And the second point is the serenity — the silence on board. Not only the powertrain, but the body. In the plan, we will have an ICE offering, high-performance e-Power and a pure EV.
As rough as the Cadillac news was, Infiniti's in an even worse spot here, somehow.
Tesla Registrations Way Down In California
California remains Tesla's most important market, and the electric automaker had a better Q1 than many rivals. But it's not immune to the current economic downturn, and while Elon Musk was quick to rush his workers back to the factory amid the pandemic, his company hasn't been met with open arms by tons of buyers in the Golden State.
This, from the Wall Street Journal:
In California, Tesla’s largest U.S. market, registrations for the auto maker fell 16% in April to 6,260 new vehicles, compared with a year ago, according to Dominion’s Cross-Sell report. They dropped 70% to 1,447 in May. Industrywide, registrations in the state fell 52% each month compared with the same periods a year ago, the report said.

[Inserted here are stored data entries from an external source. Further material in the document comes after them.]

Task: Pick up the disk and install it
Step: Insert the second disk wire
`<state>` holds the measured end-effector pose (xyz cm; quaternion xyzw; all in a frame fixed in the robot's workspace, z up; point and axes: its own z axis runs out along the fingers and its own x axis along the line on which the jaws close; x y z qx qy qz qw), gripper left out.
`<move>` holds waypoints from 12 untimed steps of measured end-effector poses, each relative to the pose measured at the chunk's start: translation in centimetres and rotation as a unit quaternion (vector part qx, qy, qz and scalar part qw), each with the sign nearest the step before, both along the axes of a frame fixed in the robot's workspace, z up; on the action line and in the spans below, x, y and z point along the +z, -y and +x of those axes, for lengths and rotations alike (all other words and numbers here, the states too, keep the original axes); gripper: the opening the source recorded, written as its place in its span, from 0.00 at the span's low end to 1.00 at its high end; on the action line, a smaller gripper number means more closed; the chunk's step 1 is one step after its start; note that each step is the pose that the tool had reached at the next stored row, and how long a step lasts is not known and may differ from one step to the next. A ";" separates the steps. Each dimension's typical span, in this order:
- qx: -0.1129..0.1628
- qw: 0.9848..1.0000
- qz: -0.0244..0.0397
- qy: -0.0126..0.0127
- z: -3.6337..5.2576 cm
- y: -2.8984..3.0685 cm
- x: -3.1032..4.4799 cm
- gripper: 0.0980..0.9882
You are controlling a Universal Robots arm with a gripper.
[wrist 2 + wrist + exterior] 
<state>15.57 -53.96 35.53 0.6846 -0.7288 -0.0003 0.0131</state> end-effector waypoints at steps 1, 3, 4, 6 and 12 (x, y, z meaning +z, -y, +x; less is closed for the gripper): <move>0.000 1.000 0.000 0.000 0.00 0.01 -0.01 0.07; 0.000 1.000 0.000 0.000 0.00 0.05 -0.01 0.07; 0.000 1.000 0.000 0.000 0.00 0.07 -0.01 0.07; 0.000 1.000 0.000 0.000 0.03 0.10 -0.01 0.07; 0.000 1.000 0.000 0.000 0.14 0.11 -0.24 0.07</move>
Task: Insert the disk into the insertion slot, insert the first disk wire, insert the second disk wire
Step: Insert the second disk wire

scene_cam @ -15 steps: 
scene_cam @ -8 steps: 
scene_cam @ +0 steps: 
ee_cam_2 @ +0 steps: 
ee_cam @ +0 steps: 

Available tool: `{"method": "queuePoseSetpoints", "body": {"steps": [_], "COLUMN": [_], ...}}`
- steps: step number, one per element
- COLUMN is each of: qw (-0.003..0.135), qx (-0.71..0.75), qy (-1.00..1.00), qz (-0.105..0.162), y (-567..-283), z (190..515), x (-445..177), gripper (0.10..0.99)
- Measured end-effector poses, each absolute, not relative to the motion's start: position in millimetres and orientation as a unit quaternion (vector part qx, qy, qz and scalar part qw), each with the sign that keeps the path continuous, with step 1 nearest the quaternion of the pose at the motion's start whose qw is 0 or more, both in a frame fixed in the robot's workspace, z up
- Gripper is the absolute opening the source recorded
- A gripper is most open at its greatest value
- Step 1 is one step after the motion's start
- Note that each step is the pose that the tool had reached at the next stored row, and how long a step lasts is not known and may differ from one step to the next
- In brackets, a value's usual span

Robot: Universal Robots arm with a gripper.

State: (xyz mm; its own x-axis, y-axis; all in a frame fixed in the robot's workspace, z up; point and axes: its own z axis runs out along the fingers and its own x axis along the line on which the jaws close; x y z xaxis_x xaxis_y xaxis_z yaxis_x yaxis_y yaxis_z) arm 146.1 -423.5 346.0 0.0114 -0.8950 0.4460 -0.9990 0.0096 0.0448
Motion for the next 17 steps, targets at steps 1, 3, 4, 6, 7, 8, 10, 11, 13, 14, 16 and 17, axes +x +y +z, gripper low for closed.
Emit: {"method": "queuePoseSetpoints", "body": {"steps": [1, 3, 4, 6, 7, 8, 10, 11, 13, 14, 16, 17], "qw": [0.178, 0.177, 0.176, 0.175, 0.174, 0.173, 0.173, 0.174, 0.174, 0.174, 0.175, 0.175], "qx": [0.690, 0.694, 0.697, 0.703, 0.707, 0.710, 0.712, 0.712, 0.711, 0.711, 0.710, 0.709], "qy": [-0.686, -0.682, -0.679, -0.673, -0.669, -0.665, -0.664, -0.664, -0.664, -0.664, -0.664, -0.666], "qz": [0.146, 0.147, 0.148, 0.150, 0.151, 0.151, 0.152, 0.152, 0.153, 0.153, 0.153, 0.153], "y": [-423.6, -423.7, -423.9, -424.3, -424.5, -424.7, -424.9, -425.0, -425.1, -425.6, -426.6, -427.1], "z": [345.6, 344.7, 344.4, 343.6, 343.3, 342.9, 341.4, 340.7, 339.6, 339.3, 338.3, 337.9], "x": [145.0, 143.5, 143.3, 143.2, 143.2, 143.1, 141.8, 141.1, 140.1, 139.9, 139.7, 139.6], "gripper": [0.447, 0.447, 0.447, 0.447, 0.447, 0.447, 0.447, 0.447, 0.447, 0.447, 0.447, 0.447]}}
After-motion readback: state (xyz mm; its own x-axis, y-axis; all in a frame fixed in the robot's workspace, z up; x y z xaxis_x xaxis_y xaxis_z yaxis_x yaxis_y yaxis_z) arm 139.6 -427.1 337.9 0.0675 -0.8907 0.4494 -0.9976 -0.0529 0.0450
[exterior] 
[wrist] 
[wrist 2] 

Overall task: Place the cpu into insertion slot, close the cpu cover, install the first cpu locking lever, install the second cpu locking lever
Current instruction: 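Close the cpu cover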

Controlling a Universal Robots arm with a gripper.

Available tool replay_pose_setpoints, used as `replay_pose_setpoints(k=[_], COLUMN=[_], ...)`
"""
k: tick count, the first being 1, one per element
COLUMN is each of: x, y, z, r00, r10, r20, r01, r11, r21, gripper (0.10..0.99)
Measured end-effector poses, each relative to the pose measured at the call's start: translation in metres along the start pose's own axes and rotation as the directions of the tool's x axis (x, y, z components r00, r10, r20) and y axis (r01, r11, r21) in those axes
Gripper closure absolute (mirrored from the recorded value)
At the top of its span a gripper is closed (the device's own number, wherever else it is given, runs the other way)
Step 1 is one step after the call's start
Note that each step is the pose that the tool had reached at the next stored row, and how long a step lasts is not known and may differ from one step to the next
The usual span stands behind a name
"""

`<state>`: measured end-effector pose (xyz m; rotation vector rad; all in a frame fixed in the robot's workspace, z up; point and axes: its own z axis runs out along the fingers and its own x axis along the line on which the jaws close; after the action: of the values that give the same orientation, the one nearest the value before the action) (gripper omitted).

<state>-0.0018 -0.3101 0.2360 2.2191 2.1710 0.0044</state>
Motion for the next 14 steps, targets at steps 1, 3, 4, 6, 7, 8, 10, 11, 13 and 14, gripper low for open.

Nationwide data isn’t yet available. But across the 24 states that Dominion tracks, Tesla registrations declined 33% to 14,151 vehicles during the first two months of the quarter compared with a year ago, while those for the broader industry fell 43%. The researcher estimates the markets tracked, including New York, Florida, Texas, make up 65% of the whole U.S. auto market.
Tesla has questioned the value of registration data in the past. As the WSJ notes, this could be bad news for Tesla's record-high stock price, but I'm not sure I agree it's exceptional news; every automaker's sales are way down right now, so this may just be par for the course. Tesla should probably be more worried about quality issues with the new Model Y.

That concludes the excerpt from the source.